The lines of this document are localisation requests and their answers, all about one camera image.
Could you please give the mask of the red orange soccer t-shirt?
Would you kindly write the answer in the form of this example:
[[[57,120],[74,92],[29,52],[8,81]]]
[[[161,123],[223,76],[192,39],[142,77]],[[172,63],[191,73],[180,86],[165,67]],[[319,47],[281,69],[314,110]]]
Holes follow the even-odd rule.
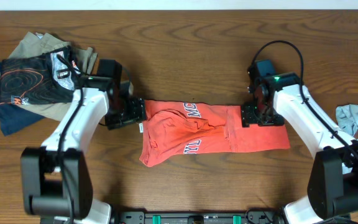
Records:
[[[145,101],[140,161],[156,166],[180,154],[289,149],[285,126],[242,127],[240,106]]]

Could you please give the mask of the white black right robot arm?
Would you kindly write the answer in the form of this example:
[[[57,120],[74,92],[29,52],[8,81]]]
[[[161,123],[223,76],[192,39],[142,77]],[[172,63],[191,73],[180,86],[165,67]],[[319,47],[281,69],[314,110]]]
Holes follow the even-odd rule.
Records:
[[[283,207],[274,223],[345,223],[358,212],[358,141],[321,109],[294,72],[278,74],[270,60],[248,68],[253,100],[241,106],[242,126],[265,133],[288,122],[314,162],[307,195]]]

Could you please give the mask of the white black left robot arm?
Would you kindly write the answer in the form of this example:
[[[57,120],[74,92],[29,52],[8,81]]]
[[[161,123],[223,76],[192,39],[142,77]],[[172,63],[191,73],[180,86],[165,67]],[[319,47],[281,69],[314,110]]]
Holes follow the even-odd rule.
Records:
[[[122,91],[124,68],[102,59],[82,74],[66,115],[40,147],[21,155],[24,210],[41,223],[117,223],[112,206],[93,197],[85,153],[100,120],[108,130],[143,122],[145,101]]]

[Problem] All of the records above are to be printed exactly, with every picture omitted.

[Response for this exercise]
The lines of this document are localisation requests and their answers, all about one camera image.
Could you please give the mask of the red orange soccer t-shirt?
Would you kindly write the answer in the form of this example:
[[[57,120],[74,92],[29,52],[8,81]]]
[[[161,123],[223,76],[192,39],[142,77]],[[172,63],[191,73],[180,86],[165,67]],[[319,47],[281,69],[314,110]]]
Holes follow the even-odd rule.
Records:
[[[145,101],[140,161],[156,166],[180,154],[289,149],[285,126],[242,127],[240,106]]]

Could you please give the mask of the white black right robot arm?
Would you kindly write the answer in the form of this example:
[[[57,120],[74,92],[29,52],[8,81]]]
[[[161,123],[223,76],[192,39],[142,77]],[[172,63],[191,73],[180,86],[165,67]],[[319,47],[281,69],[314,110]]]
Holes follow the even-odd rule.
Records:
[[[283,207],[274,223],[345,223],[358,212],[358,141],[321,109],[294,72],[278,74],[270,60],[248,68],[253,100],[241,106],[242,126],[265,133],[288,122],[314,162],[307,195]]]

Could you please give the mask of the white black left robot arm?
Would you kindly write the answer in the form of this example:
[[[57,120],[74,92],[29,52],[8,81]]]
[[[161,123],[223,76],[192,39],[142,77]],[[172,63],[191,73],[180,86],[165,67]],[[319,47],[281,69],[314,110]]]
Holes follow the even-odd rule.
Records:
[[[122,91],[124,68],[102,59],[82,74],[66,115],[40,147],[21,155],[24,210],[41,223],[117,223],[112,206],[93,197],[85,153],[100,120],[108,130],[143,122],[145,101]]]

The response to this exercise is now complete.